AVAILABLE RECORDS section start

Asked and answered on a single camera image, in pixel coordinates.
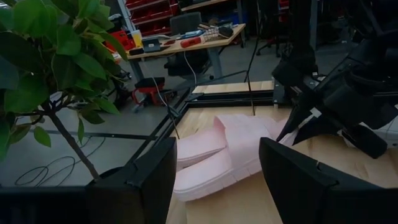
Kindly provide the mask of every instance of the office chair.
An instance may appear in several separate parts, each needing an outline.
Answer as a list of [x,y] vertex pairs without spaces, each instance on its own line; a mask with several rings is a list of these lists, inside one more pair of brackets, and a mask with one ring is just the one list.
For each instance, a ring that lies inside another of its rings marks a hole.
[[257,56],[261,55],[261,50],[268,47],[271,48],[272,44],[276,45],[276,57],[280,57],[279,46],[281,39],[287,40],[289,36],[281,36],[282,30],[279,24],[279,16],[284,13],[279,13],[278,0],[259,0],[259,9],[261,12],[260,24],[262,24],[261,36],[267,39],[267,44],[257,50]]
[[[195,31],[201,22],[200,12],[190,12],[175,16],[170,19],[170,28],[172,35],[184,34]],[[208,62],[206,49],[191,50],[185,52],[185,56],[196,74],[201,74]],[[180,76],[185,79],[193,79],[193,74],[184,58],[184,52],[176,53],[167,58],[164,68],[168,70],[169,76]]]

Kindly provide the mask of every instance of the wooden surface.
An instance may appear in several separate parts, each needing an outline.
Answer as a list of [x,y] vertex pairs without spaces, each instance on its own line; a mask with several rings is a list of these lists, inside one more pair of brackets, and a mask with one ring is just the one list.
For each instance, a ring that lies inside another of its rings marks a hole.
[[[251,115],[251,108],[189,109],[177,126],[178,133],[181,138],[187,137],[210,127],[215,115],[235,113]],[[289,113],[290,109],[275,109],[273,106],[256,108],[257,116],[270,116],[276,120],[288,117]],[[378,159],[371,159],[363,152],[347,147],[341,138],[334,136],[315,137],[293,148],[370,183],[385,188],[398,187],[397,149],[388,150]],[[167,223],[282,224],[282,221],[260,172],[226,189],[191,202],[179,202],[173,196]]]
[[182,48],[180,43],[183,40],[177,40],[174,44],[172,44],[169,48],[161,51],[161,52],[153,52],[153,53],[143,53],[139,55],[128,55],[128,59],[135,59],[135,58],[144,58],[144,57],[151,57],[151,56],[159,56],[159,55],[167,55],[167,54],[173,54],[177,52],[184,52],[184,51],[189,51],[189,50],[198,50],[198,49],[207,49],[210,47],[221,47],[225,45],[229,45],[235,37],[242,32],[243,28],[246,26],[246,24],[239,24],[234,30],[234,34],[232,37],[228,39],[221,39],[221,40],[214,40],[214,41],[209,41],[209,42],[204,42],[200,44],[193,45],[191,47],[187,48]]
[[209,5],[212,5],[212,4],[217,4],[217,3],[225,2],[225,1],[229,1],[229,0],[210,0],[210,1],[205,1],[205,2],[198,3],[198,4],[193,4],[193,5],[190,5],[190,6],[187,6],[187,7],[183,7],[181,9],[181,11],[184,12],[184,11],[188,11],[188,10],[191,10],[191,9],[197,9],[199,7],[209,6]]
[[[250,86],[252,91],[274,89],[272,81],[251,82]],[[234,91],[249,91],[249,86],[247,83],[205,85],[196,87],[192,93],[227,93]]]

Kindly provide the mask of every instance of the concrete floor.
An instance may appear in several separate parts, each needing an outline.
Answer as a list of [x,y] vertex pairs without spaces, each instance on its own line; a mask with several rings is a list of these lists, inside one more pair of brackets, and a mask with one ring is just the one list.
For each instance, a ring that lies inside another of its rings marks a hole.
[[[227,47],[221,54],[221,64],[223,67],[223,74],[237,72],[248,68],[252,51],[254,49],[254,40],[247,42],[247,47],[242,49],[240,46]],[[251,69],[251,81],[270,80],[271,72],[279,63],[279,58],[275,57],[275,48],[264,49],[261,56],[255,56]],[[328,73],[337,63],[344,57],[343,54],[325,54],[324,49],[319,51],[317,55],[317,63],[320,68],[320,73]],[[151,58],[141,64],[145,63],[146,66],[141,66],[145,77],[150,77],[150,74],[156,77],[166,77],[165,88],[175,88],[176,86],[193,84],[193,81],[187,83],[186,80],[180,77],[168,77],[167,71],[163,68],[166,63],[166,58]],[[127,62],[122,63],[122,67],[131,71]],[[206,74],[212,74],[213,69],[210,68]],[[229,77],[224,80],[225,83],[237,83],[244,80],[244,74]],[[129,83],[129,88],[133,88],[136,80],[133,79]],[[133,102],[121,110],[121,115],[102,114],[101,116],[106,121],[100,125],[92,125],[85,123],[85,131],[93,133],[116,133],[116,134],[141,134],[149,135],[153,129],[158,125],[160,120],[166,115],[166,109],[162,107],[148,106],[134,113],[132,108]],[[69,131],[77,131],[78,119],[76,113],[69,109],[64,109],[58,113],[60,119],[63,121],[65,127]],[[55,126],[46,121],[41,126],[46,130],[56,130]],[[4,161],[0,162],[0,184],[3,186],[14,186],[14,182],[19,176],[38,166],[45,166],[53,160],[63,157],[72,156],[78,160],[75,153],[70,149],[66,140],[59,134],[51,134],[52,148],[37,143],[32,133],[10,147],[7,157]],[[103,138],[91,138],[88,144],[82,149],[85,154],[89,154],[95,150],[102,142]],[[131,139],[116,139],[107,138],[104,144],[94,153],[89,159],[95,165],[99,173],[117,166],[123,166],[128,159],[137,151],[139,146],[143,143],[142,140]],[[52,164],[49,168],[48,176],[58,172],[60,169],[72,163],[72,159],[63,159]],[[69,169],[65,169],[43,186],[51,186],[59,184],[69,173]],[[40,170],[36,170],[26,175],[21,182],[28,182],[39,174]],[[34,186],[44,175],[27,184],[27,186]],[[62,183],[63,186],[67,185],[86,185],[91,181],[91,176],[85,166],[79,163],[71,176]]]

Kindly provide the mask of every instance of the desk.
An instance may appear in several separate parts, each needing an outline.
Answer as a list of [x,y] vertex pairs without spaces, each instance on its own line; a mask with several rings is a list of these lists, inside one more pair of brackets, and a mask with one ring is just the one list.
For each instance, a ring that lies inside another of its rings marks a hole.
[[[269,89],[269,82],[257,86]],[[219,91],[230,90],[229,85],[218,85]],[[205,91],[210,86],[199,86]],[[242,113],[251,115],[250,107],[234,108],[192,108],[179,122],[177,129],[184,138],[197,130],[210,127],[218,114]],[[258,106],[258,116],[271,116],[280,120],[289,115],[290,109],[276,109],[273,106]],[[293,147],[298,152],[324,162],[370,183],[385,188],[398,187],[398,150],[388,150],[382,157],[371,159],[363,152],[349,148],[341,138],[319,136]],[[219,192],[191,202],[179,202],[172,197],[167,223],[173,224],[282,224],[279,213],[262,173],[252,175]]]
[[[190,5],[190,6],[187,6],[187,7],[183,7],[181,9],[181,11],[185,12],[185,11],[189,11],[189,10],[192,10],[192,9],[197,9],[197,8],[204,7],[204,6],[210,6],[212,4],[217,4],[217,3],[221,3],[221,2],[225,2],[225,1],[229,1],[229,0],[209,0],[209,1],[198,3],[198,4],[193,4],[193,5]],[[239,23],[243,24],[243,12],[242,12],[242,2],[241,2],[241,0],[236,0],[236,8],[238,10]],[[243,44],[243,47],[244,47],[246,45],[246,39],[244,37],[244,32],[241,33],[241,38],[242,38],[242,44]]]
[[239,33],[242,32],[242,30],[244,29],[245,26],[246,26],[245,24],[239,24],[236,27],[234,27],[233,28],[234,34],[232,35],[232,37],[230,37],[228,39],[220,39],[220,40],[204,42],[204,43],[196,44],[196,45],[193,45],[193,46],[187,47],[187,48],[182,48],[180,45],[182,40],[177,40],[169,48],[167,48],[161,52],[143,53],[143,54],[139,54],[139,55],[129,55],[128,59],[130,61],[132,71],[134,72],[134,75],[136,76],[137,81],[139,81],[144,78],[144,76],[142,74],[142,70],[141,70],[141,68],[138,64],[138,60],[137,60],[139,58],[174,54],[177,52],[184,52],[184,51],[189,51],[189,50],[207,49],[208,55],[210,58],[210,62],[213,66],[215,78],[222,77],[223,72],[221,69],[220,57],[218,55],[218,47],[229,45],[233,41],[233,39]]

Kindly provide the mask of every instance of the red stool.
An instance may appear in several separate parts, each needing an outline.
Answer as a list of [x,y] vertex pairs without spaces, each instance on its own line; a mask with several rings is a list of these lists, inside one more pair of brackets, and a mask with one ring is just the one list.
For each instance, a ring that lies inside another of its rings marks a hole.
[[[159,88],[159,91],[163,90],[164,83],[165,83],[165,78],[155,78],[155,82],[157,84],[157,87]],[[141,81],[139,81],[137,84],[135,84],[136,89],[131,93],[132,100],[137,104],[137,105],[142,105],[144,102],[140,103],[138,102],[136,92],[140,92],[143,94],[150,95],[150,98],[153,102],[154,105],[161,106],[162,102],[157,100],[157,89],[156,85],[154,83],[154,80],[152,78],[144,78]]]

AVAILABLE RECORDS section end

* [WHAT IS EXPECTED] The number alone, please: how many lines in the data contain the string "provide"?

* [SOLUTION FOR THIS TASK] 5